** Opening Exercise data block **
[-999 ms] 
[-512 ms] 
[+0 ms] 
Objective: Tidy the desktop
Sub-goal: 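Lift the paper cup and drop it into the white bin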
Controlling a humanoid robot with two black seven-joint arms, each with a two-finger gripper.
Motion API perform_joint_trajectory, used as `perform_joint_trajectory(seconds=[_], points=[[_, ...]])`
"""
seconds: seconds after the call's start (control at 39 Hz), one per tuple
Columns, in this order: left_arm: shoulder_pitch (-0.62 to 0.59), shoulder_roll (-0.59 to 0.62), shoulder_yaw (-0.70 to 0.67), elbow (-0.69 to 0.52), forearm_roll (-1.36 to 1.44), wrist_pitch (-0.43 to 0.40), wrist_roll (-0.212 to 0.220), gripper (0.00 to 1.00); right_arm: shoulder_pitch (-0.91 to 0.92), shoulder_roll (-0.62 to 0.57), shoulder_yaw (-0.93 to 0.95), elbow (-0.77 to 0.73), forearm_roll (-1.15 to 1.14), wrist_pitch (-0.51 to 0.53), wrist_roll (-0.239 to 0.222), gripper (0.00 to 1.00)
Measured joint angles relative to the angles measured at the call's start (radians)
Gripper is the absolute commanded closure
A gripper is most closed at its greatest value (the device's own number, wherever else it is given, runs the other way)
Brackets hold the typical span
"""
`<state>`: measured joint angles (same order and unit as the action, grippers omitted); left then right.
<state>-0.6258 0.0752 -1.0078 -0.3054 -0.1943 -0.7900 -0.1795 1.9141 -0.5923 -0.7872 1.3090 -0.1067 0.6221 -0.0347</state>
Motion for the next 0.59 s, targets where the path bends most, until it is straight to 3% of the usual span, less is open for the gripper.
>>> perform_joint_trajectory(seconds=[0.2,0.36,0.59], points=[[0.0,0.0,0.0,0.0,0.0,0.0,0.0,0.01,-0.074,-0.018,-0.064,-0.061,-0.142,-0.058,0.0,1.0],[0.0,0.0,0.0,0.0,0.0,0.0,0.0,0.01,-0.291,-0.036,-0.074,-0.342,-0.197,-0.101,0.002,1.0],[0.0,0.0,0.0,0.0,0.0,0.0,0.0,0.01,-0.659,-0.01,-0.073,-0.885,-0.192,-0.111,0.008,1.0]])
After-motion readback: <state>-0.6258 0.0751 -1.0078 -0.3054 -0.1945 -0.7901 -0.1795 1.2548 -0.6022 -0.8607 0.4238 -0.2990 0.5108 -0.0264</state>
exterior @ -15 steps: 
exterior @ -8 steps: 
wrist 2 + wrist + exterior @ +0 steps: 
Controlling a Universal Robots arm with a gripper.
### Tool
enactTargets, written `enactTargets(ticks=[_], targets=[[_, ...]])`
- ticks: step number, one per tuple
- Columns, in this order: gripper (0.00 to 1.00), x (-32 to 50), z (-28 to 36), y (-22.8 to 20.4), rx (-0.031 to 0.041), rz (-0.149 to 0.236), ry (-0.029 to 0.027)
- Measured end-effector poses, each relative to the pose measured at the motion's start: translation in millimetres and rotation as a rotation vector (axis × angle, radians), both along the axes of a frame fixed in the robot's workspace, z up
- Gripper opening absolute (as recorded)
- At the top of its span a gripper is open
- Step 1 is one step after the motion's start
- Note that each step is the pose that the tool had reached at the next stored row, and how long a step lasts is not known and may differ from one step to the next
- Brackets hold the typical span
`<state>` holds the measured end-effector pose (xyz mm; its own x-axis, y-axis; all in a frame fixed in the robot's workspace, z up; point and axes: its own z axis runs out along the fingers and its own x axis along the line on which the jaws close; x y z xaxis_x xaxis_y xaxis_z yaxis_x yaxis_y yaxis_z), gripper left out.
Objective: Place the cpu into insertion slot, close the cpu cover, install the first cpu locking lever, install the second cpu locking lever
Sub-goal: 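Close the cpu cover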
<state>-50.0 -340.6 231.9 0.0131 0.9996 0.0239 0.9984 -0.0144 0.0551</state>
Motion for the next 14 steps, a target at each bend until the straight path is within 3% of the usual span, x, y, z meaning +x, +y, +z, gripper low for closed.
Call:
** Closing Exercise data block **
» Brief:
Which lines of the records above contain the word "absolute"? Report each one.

» Finished task:
Gripper is the absolute commanded closure
- Gripper opening absolute (as recorded)

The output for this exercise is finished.